- _Task directions_:
Take the listing from its first line through the line that contains "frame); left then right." and please retype those lines exactly, leaving out the pictures.

- _Information supplied_:
<<<<

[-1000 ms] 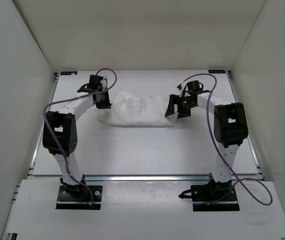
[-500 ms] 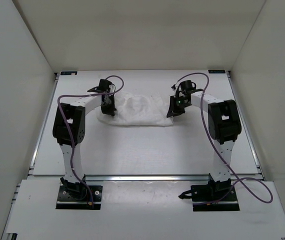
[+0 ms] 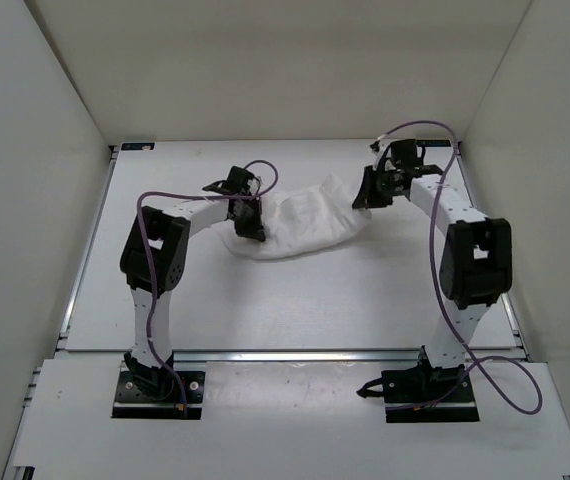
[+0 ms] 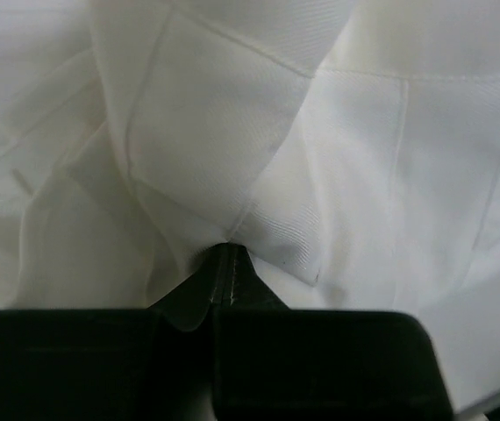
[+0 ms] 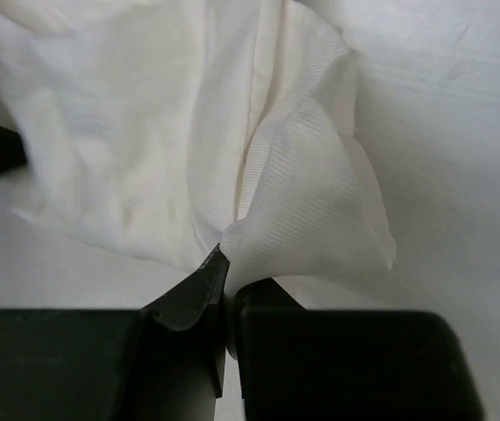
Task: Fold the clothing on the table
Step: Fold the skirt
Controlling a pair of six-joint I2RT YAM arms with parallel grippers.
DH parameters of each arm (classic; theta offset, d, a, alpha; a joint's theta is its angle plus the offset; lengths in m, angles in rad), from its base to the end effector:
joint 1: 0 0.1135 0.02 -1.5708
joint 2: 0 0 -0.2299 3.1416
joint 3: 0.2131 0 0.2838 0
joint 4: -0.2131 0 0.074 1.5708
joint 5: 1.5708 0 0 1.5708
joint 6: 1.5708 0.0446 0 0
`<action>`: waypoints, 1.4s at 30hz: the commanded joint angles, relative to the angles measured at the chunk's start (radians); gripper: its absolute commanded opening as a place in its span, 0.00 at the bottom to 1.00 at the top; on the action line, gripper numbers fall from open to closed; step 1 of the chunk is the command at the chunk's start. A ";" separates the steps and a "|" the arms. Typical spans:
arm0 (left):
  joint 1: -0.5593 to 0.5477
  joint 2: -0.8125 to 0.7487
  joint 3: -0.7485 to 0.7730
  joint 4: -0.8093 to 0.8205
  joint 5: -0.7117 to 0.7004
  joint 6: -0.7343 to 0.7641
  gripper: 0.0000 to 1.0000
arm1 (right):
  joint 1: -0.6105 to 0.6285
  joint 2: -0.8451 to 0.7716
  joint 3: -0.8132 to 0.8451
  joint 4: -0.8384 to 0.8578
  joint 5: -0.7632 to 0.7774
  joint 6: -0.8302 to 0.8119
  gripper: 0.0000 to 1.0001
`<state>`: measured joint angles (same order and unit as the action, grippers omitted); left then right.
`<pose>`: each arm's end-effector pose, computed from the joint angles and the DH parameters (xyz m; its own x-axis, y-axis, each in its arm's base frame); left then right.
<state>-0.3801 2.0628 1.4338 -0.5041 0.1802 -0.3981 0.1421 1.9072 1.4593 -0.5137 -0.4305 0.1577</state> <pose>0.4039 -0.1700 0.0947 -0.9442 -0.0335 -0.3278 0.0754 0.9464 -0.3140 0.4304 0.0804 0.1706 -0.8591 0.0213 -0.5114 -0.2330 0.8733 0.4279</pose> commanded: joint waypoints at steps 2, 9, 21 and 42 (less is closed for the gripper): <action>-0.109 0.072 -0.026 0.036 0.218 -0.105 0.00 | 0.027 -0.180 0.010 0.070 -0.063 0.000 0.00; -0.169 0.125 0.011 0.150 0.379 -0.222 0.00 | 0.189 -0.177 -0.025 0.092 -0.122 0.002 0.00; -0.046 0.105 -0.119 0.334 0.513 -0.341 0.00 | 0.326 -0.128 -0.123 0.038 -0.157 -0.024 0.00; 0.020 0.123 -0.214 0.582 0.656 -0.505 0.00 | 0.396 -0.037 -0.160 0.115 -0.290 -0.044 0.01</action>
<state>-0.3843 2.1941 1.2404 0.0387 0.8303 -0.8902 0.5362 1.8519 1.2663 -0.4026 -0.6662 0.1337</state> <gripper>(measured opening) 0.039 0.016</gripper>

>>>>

- _Solution to this task_:
[-1000 ms] 
[-500 ms] 
[+0 ms] 
[+0 ms] 
[+0 ms] 
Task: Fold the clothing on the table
Step: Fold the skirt
Controlling a pair of six-joint I2RT YAM arms with parallel grippers.
DH parameters of each arm (classic; theta offset, d, a, alpha; a joint's theta is its angle plus the offset; lengths in m, angles in rad), from its base to the end effector:
joint 1: 0 0.1135 0.02 -1.5708
joint 2: 0 0 -0.2299 3.1416
joint 3: 0.2131 0 0.2838 0
joint 4: -0.2131 0 0.074 1.5708
joint 5: 1.5708 0 0 1.5708
joint 6: 1.5708 0.0446 0 0
`<action>`: waypoints, 1.4s at 30hz: the commanded joint angles, relative to the angles measured at the chunk's start (radians); gripper: its absolute commanded opening as a place in its span, 0.00 at the bottom to 1.00 at the top; on the action line, gripper numbers fall from open to closed; step 1 of the chunk is the command at the chunk's start. A ";" separates the steps and a "|" the arms. Typical spans:
arm0 (left):
  joint 1: -0.5593 to 0.5477
  joint 2: -0.8125 to 0.7487
  joint 3: -0.7485 to 0.7730
  joint 4: -0.8093 to 0.8205
  joint 5: -0.7117 to 0.7004
  joint 6: -0.7343 to 0.7641
  gripper: 0.0000 to 1.0000
arm1 (right):
  joint 1: -0.6105 to 0.6285
  joint 2: -0.8451 to 0.7716
  joint 3: -0.8132 to 0.8451
  joint 4: -0.8384 to 0.8578
  joint 5: -0.7632 to 0.7774
  joint 6: -0.8302 to 0.8119
  gripper: 0.0000 to 1.0001
`<state>`: measured joint angles (same order and unit as the action, grippers omitted); left then right.
`<pose>`: each arm's end-effector pose, computed from the joint angles and the DH parameters (xyz m; its own x-axis, y-axis, each in its arm's base frame); left then right.

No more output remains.